» **Work to complete**
Where a line in the listing below holds "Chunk", add it to the tally, and reply with that tally alone.

##########

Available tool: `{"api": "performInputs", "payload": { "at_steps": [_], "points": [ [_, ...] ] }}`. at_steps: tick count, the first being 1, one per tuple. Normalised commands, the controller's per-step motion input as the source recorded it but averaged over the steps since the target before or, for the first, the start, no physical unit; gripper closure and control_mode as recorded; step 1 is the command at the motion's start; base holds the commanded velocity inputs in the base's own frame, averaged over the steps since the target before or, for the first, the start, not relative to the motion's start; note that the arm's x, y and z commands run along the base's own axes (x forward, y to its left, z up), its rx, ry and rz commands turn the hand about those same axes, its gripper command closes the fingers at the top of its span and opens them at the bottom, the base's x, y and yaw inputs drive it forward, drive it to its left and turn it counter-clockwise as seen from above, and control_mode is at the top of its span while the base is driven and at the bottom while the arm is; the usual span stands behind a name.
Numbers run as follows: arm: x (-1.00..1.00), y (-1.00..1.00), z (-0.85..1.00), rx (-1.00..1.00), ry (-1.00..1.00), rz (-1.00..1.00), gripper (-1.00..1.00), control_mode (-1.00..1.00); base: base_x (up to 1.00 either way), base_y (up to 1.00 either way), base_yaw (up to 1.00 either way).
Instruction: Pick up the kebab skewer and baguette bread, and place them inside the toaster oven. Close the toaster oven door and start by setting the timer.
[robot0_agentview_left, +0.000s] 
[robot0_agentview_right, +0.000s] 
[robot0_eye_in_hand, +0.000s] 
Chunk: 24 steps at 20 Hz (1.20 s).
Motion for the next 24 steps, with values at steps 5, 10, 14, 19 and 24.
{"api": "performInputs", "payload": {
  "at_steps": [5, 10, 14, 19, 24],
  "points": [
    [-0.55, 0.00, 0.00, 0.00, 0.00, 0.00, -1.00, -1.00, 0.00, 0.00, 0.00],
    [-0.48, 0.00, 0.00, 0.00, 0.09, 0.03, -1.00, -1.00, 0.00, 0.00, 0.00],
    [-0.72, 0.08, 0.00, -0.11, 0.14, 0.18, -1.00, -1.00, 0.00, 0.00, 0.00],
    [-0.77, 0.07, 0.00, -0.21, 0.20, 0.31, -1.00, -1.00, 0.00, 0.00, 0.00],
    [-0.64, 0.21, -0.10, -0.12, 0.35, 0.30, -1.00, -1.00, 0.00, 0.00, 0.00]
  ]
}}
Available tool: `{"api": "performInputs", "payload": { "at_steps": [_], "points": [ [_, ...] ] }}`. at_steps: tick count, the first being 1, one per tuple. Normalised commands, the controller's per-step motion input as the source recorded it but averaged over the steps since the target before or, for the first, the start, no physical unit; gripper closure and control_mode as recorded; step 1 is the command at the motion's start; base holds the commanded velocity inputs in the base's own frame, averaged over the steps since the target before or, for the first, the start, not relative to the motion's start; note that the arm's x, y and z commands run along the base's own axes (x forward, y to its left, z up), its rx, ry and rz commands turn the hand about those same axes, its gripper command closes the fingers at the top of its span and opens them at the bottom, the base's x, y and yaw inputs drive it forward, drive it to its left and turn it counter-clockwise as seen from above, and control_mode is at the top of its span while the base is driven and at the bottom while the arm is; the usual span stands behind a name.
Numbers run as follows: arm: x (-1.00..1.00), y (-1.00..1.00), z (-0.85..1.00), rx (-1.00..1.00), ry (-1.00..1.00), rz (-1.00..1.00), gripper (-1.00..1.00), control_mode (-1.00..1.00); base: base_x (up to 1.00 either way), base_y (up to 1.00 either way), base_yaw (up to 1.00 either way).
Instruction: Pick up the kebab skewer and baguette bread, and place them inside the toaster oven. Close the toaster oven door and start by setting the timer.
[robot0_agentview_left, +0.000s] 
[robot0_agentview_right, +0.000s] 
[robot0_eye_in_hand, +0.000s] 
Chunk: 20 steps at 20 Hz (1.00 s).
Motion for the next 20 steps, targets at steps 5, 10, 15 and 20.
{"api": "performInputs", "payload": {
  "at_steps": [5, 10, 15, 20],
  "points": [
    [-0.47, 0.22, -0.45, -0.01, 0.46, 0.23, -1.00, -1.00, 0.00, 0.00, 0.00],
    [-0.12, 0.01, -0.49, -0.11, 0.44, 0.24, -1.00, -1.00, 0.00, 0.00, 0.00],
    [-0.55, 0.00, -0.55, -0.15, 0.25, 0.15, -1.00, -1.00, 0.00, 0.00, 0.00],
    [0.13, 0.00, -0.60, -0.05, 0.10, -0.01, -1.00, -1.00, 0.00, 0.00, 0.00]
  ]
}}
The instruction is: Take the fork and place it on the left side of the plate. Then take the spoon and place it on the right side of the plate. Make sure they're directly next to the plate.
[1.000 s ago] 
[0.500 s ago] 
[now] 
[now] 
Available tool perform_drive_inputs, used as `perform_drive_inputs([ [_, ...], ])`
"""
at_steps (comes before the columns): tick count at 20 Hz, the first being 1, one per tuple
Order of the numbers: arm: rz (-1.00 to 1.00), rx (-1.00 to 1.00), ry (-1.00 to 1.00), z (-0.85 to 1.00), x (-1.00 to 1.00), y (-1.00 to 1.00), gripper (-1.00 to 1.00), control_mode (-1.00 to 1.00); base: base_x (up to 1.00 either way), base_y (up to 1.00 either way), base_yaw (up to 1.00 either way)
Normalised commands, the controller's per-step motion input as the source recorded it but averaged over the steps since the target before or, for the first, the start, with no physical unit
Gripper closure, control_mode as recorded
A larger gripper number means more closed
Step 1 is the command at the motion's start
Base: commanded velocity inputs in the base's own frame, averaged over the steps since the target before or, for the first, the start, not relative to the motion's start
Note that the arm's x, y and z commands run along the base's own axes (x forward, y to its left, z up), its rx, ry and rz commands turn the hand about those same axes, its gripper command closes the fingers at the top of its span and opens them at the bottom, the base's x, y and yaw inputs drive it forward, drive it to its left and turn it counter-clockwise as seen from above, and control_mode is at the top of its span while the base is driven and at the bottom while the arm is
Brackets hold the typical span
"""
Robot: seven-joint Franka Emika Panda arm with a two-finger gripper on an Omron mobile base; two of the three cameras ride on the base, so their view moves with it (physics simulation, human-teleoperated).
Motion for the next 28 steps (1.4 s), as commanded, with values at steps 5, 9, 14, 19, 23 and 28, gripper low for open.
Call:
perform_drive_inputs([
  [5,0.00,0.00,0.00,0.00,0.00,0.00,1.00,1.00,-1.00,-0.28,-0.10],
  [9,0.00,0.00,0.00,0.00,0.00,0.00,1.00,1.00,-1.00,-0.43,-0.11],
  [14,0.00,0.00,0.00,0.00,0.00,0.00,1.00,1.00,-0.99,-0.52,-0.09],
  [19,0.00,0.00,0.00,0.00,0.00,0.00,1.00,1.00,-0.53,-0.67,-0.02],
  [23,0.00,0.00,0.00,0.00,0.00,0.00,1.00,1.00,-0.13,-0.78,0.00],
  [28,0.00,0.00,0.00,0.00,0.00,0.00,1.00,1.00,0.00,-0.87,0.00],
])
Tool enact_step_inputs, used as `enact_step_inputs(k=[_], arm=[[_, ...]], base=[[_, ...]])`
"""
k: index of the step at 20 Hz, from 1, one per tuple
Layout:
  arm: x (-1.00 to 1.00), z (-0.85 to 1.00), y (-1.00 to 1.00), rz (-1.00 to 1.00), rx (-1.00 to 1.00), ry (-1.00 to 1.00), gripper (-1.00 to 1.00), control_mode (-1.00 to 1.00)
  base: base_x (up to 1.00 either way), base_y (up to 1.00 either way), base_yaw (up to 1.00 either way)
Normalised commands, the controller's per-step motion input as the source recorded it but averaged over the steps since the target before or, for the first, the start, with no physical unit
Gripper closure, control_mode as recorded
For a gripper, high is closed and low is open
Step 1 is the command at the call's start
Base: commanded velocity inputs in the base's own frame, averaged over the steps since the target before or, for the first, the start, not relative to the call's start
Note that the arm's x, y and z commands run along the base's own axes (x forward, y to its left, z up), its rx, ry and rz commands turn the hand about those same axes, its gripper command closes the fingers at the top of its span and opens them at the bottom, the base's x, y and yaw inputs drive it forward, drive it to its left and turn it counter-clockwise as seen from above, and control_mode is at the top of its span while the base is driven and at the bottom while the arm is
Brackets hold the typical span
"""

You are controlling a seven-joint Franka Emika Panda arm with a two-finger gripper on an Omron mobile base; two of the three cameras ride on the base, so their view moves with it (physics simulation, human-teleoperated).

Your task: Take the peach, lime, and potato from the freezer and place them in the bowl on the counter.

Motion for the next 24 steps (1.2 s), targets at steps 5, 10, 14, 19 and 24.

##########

» **Solution to this task**
2